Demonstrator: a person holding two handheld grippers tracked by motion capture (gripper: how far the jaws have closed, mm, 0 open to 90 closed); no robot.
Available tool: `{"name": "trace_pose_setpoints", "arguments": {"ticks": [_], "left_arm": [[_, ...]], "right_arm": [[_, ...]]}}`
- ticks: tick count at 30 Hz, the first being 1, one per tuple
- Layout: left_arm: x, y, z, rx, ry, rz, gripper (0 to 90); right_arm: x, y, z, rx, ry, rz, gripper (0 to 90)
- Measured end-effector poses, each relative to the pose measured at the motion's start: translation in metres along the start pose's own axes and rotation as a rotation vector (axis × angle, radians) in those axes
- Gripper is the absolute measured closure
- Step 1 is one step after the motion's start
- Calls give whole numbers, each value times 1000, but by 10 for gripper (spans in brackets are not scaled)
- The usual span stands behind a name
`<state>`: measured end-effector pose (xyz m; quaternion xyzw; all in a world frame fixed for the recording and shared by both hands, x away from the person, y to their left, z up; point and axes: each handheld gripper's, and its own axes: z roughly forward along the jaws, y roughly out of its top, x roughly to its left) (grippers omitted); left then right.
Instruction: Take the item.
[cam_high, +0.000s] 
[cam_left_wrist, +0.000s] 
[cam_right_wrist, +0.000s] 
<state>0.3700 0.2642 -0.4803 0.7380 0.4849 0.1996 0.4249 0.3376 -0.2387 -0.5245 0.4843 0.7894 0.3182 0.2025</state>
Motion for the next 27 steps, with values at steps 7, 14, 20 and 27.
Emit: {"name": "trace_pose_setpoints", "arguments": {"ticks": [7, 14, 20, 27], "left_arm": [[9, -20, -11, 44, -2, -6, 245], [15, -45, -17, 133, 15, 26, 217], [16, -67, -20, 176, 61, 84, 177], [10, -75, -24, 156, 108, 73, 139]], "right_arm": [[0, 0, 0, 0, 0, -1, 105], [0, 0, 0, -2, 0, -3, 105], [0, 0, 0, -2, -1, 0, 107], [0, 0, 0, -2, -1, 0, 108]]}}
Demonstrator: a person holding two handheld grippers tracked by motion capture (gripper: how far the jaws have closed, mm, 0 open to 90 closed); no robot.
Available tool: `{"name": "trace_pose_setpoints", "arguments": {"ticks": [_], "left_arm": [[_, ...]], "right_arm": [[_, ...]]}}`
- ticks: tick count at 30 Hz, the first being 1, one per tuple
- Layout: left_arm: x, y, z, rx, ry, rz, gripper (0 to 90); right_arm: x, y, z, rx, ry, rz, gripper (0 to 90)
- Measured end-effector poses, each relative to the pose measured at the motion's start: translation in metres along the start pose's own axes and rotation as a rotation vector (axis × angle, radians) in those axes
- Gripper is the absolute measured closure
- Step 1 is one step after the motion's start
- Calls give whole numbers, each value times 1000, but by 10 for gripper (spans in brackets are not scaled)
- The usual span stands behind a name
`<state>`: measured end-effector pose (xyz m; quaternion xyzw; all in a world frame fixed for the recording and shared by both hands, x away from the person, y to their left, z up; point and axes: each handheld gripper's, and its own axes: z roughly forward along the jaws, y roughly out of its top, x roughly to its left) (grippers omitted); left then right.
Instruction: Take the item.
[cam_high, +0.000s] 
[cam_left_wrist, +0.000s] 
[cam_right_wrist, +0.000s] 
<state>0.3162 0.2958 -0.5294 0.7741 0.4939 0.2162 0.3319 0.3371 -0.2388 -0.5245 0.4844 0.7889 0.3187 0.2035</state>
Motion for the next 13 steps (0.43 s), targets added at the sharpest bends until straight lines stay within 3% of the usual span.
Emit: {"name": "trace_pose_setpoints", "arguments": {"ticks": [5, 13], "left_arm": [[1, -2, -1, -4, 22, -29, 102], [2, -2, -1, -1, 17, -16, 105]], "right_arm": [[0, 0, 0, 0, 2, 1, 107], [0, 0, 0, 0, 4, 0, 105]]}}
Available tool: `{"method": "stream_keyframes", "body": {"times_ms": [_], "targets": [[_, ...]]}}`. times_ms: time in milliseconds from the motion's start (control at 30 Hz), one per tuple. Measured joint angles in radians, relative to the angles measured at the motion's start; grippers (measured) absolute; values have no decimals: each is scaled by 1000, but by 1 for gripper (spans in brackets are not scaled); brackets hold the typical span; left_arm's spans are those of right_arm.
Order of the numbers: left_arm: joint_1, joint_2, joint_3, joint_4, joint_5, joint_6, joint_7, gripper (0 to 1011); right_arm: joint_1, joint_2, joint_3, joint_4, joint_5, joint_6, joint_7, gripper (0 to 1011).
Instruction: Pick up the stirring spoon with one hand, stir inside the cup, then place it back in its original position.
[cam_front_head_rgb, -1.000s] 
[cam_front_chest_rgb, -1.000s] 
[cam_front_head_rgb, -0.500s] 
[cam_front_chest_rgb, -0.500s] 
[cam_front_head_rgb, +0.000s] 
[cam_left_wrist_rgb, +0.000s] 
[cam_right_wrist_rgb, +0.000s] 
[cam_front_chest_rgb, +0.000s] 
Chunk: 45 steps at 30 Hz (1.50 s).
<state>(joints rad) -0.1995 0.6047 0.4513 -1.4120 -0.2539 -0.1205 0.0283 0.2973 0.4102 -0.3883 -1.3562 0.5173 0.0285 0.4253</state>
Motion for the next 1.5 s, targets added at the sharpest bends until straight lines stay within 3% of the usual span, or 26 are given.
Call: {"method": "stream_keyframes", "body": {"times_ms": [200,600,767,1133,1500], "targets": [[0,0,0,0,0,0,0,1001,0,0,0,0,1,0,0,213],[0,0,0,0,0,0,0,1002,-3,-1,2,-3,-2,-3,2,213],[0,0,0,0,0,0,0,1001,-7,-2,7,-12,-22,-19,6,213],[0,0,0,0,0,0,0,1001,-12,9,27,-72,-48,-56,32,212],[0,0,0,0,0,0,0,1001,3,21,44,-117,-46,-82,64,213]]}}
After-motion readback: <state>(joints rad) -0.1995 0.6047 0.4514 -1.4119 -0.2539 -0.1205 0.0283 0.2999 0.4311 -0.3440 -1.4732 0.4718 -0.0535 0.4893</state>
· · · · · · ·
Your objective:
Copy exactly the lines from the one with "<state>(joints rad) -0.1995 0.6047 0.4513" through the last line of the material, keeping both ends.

Written response:
<state>(joints rad) -0.1995 0.6047 0.4513 -1.4120 -0.2539 -0.1205 0.0283 0.2973 0.4102 -0.3883 -1.3562 0.5173 0.0285 0.4253</state>
Motion for the next 1.5 s, targets added at the sharpest bends until straight lines stay within 3% of the usual span, or 26 are given.
Call: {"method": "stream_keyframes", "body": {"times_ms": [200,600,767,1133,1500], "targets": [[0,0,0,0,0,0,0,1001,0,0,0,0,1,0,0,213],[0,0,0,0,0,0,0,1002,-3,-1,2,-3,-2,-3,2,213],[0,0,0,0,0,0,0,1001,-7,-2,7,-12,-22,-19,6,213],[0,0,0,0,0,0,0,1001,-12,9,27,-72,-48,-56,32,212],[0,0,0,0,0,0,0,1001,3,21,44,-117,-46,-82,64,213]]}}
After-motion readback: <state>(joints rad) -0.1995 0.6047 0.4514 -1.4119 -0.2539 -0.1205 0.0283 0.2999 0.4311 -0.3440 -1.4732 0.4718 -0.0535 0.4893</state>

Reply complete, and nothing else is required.